Resource | Definition | Frequency of code |
---|---|---|
Quantity of data matters | If there is “enough” data, one may justify deleting anomalous data. Conversely, one may try to salvage data or decide to include anomalies to have enough data to work with. | 6 |
Efficiency of action matters | Time and energy (and sometimes mathematics skills/equipment) limit what tasks can be reasonably completed. One may select less data, or choose to not do activities that are time/energy intensive or not directly related assignment requirements. | 10 |
Relative impact of anomaly matters | If the anomaly's impact is small (e.g., little difference in calculated values) then it may not require removal. This consideration may prompt further investigation into the anomaly to determine if it is acceptable variation or an error. | 12 |
Select data to avoid anomalies | One can select “good data” that matches one's hypothesis/assumptions to avoid issues later in analysis or remove data determined to be erroneous. | 17 |
Select data to be representative | One may include “acceptable” variation to reflect the dataset, sometimes acknowledging that removing extremes may bias the data. | 6 |
Several students considered how much data were available before determining what to do with the anomalous data that they identified. When students used the resource quantity of data matters, they sometimes referred to prior experiences in the lab class to justify or explain their reasoning (Alice: “usually when we are in lab and we have an error with our data, we don't throw out our data, but we explain like the errors in the data, that's usually just because we don't have a huge amount of data to work with”). In the interview prompts, students had access to large datasets and often used this resource to justify removing anomalous data deemed erroneous because there was “enough” data to do so.
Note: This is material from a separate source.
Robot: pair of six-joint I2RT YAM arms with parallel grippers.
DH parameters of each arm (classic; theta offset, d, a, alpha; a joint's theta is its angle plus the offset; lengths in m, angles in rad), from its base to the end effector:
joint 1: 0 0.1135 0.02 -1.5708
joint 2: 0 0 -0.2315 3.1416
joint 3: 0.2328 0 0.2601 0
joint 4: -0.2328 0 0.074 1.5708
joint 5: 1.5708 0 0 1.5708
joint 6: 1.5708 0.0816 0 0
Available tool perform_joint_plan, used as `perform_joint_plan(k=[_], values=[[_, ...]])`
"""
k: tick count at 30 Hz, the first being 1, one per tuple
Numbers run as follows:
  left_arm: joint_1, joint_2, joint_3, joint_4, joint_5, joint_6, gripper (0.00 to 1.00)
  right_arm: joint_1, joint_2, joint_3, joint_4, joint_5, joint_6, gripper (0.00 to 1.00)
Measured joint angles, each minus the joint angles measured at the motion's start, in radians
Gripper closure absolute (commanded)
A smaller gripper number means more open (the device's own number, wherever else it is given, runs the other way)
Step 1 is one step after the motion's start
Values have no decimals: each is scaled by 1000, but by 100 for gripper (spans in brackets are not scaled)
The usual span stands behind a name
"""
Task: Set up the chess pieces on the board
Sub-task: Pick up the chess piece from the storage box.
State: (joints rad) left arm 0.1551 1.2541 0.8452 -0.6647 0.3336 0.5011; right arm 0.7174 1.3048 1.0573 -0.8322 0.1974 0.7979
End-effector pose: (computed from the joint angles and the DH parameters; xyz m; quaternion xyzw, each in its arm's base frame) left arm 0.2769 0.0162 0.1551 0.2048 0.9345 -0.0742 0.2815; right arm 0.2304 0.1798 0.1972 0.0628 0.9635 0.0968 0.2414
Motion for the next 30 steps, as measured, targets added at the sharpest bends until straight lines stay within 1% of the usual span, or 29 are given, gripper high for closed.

Students also made judgments about the anomalous data's effect on their calculations. Students used the resource relative impact of anomaly matters when they considered how much or little variance the anomalous data added. Students did not establish a threshold value but rather made intuitive judgments about impact, which occasionally caused some uncertainty about what action to take regarding the anomalous data (Joshua: “considering it's not even a centimeter. It's kind of like, well, it's probably fine, to leave it in and work with it. But on the other hand, it is like, clearly like, especially with the difference of pixels so. yeah…I don't know on that one.”). Students’ reasoning using this resource supported both including and removing anomalous data based on its impact.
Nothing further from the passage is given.